Happily putting on a good show is my little french tarragon plant. It has struggled and straggled the last few years, not fond of our constant house moving. A good stint in one spot and an arid summer is what it needed. Tarragon is a plant that needs very little. Neither a fan of excess water or good quality soil it is happier in a forgotten pot than in a well-watered fertile bed. For all its preferred neglect it is a giver.
Filled with flavour it imparts generously to other ingredients. Because the plant loses its leaves in winter it is often preserved as an infused vinegar or a dried herb. For the same reason it is also often presumed dead and discarded, but if you leave that little bundle of sticks in the ground it will burst back to life late the following spring. When buying tarragon look for "french" tarragon - it is more compact, upright and flavour-packed than the commonly available "russian" tarragon.
Famous as part of bearnaise sauce, oddly along with the winter herb chervil, tarragon is frequently overlooked. Perhaps because of its anise notes, one of the more polarising flavours in the herb world.

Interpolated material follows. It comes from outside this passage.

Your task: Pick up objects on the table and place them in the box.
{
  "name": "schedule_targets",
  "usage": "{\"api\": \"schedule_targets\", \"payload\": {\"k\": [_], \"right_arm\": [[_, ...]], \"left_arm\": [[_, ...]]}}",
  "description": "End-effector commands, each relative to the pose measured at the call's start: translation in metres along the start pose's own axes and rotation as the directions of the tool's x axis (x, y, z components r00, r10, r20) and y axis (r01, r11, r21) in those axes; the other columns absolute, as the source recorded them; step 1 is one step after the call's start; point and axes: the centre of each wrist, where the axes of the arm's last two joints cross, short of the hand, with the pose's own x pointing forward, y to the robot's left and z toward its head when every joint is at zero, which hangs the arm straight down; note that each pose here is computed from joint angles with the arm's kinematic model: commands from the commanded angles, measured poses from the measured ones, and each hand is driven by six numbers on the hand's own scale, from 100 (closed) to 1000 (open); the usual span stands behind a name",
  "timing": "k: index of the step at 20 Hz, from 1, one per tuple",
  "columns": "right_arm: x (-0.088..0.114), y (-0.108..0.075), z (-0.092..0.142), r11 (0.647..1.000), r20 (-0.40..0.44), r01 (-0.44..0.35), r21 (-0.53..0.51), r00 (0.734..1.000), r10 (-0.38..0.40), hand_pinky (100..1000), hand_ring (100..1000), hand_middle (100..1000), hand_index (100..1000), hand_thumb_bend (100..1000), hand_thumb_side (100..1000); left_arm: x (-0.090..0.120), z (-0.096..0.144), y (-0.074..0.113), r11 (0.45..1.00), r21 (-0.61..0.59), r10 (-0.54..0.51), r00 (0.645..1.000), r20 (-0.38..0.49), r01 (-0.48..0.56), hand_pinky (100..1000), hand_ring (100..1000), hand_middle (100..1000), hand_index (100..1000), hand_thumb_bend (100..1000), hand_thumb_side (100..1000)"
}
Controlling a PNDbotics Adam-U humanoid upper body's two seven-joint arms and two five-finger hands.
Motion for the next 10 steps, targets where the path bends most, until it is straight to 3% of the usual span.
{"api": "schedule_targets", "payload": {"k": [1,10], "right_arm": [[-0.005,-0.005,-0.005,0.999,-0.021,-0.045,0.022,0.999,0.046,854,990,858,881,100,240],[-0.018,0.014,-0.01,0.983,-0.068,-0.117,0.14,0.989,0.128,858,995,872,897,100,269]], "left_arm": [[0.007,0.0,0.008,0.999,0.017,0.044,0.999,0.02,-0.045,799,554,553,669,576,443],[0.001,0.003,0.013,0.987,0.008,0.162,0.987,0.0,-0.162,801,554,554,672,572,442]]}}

I was dubious of tarragon for a long time because, as a student, I had rendered a lasagne inedible with an over zealous dose of dried tarragon. Beef and tarragon is a poor flavour combo in the first place and with such a thin purse it was hard to excuse.
Fresh tarragon is a lot more forgiving. It pairs wonderfully with seafood or chicken, easily infuses into a vinegar, is lovely in an oil, hits an interesting note chopped through a salad and is a great friend of eggs. Baked into an egg dish like this frittata it becomes a great dance partner to the fennel in the sausages, lifts the egg flavour and complements the sweetness of cooked tomato.
The sneaky thing about this frittata is that it all happens in one dish. It's a classic rush-job lunch filled with fresh lovely ingredients and satisfying flavours. You can happily knock it together and throw it in the oven without a second glance.
SAUSAGE AND TARRAGON FRITTATA
|½ onion, peeled and cut into wedges|
|6 free-range pork and fennel sausages|
|1 truss of little ripe tomatoes|
|8 eggs, beaten|
|2 Tbsp cream or milk|
|2 tsp chopped fresh tarragon or ½ tsp dried|
|½ tsp chopped fresh rosemary or a pinch of dried|
|1 small potato, cut into wedges|
|1 Tbsp water|
|¼ cup grated cheese|
1 Preheat the oven to 180 degrees Celsius.
2 Place potato, onion and sausages in an ovenproof dish and roast for 15 minutes. Turn everything part way through.
3 Nestle the tomatoes into the cooked potatoes, onions and sausages.
4 Beat the eggs, cream, tarragon, rosemary, water and cheese together and pour into the hot dish.
5 Bake for 10 minutes. Sprinkle with a little cheese and bake for a further 10-15 minutes until puffed and golden.
6 Serve with a crisp green salad with a hint of chopped tarragon just to make the most of it.